Companhia Union-Castle: história, rotas e cores c. 1905 (3/3)

Já falámos aqui dum artigo da revista Illustrated London News de 1894 que também descrevia os dois canais de entrada na baía de Lourenço Marques (LM) que eram utilisados pelos vapores da "Union and Currie lines" que eram duas companhias de navegação inglesas que serviram a rota de África para os finais do século XIX. Segundo Alfredo Pereira de Lima foi em Janeiro de 1875 que chegou a Lourenço Marques o primeiro navio de passageiros da carreira da Union.

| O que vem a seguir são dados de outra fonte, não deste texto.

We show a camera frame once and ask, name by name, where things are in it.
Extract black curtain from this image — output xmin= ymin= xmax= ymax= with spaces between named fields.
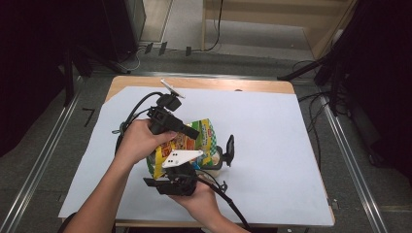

A ligação ferroviária de LM a Pretória foi feita em 1895 e a partir daí tornou-se imprescindível melhorar e aumentar o porto (construção da ponte-cais pós 1900). Surge assim no porto grande movimento de navios e pessoas e aparecem na primeira década do século XX fotógrafos com bons equipamentos e interessados na actividade portuária para criar postais de correio. Esses postais foram enviados pelos viajantes aos milhares para todo o mundo e são deles as fotos que chegam agora até nós. Como a Union-Castle (U-C) se formou em 1900 (pela associação da Union e da Castle que antes de 1876 tinha sido a Currie mencionada no artigo da revista - ver também na wikipediaé já à U-C que pertenciam boa parte desses navios que foram fotografados em LM, embora alguns deles possam vir das duas antecessoras. 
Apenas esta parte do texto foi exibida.